### 11.3.3 Q-learning

In Q-learning and related algorithms, an agent tries to learn the optimal policy from its history of interaction with the environment. A history of an agent is a sequence of state-action-rewards:

⟨s0,a0,r1,s1,a1,r2,s2,a2,r3,s3,a3,r4,s4...⟩,

which means that the agent was in state s0 and did action a0, which resulted in it receiving reward r1 and being in state s1; then it did action a1, received reward r2, and ended up in state s2; then it did action a2, received reward r3, and ended up in state s3; and so on.
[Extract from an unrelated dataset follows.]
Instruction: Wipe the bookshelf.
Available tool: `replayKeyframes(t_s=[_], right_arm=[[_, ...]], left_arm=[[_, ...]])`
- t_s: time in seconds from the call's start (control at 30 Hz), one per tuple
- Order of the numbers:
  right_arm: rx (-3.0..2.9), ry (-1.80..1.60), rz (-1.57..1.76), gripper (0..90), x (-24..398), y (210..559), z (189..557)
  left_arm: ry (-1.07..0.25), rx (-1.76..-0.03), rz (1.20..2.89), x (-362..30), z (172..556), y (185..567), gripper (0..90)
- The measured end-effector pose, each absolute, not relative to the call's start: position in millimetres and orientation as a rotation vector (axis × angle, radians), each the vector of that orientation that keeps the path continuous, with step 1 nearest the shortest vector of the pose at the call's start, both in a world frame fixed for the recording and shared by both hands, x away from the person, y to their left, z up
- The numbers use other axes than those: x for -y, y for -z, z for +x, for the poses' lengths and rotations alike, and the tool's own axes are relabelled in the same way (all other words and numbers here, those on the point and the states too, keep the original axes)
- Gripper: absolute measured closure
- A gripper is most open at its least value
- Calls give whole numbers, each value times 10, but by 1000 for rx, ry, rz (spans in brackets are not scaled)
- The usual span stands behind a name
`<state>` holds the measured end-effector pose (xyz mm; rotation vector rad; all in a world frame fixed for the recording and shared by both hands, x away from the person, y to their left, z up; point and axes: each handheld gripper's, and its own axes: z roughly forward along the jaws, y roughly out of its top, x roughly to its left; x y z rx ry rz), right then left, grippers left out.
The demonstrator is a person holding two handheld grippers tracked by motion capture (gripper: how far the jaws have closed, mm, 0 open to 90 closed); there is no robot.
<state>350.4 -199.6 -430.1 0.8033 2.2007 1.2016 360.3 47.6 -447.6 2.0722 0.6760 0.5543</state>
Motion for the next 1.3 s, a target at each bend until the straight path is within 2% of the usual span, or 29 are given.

We treat this history of interaction as a sequence of experiences, where an experience is a tuple

⟨s,a,r,s'⟩,

which means that the agent was in state s, it did action a, it received reward r, and it went into state s'. These experiences will be the data from which the agent can learn what to do. As in decision-theoretic planning, the aim is for the agent to maximize its value, which is usually the discounted reward.

Recall that Q*(s,a), where a is an action and s is a state, is the expected value (cumulative discounted reward) of doing a in state s and then following the optimal policy.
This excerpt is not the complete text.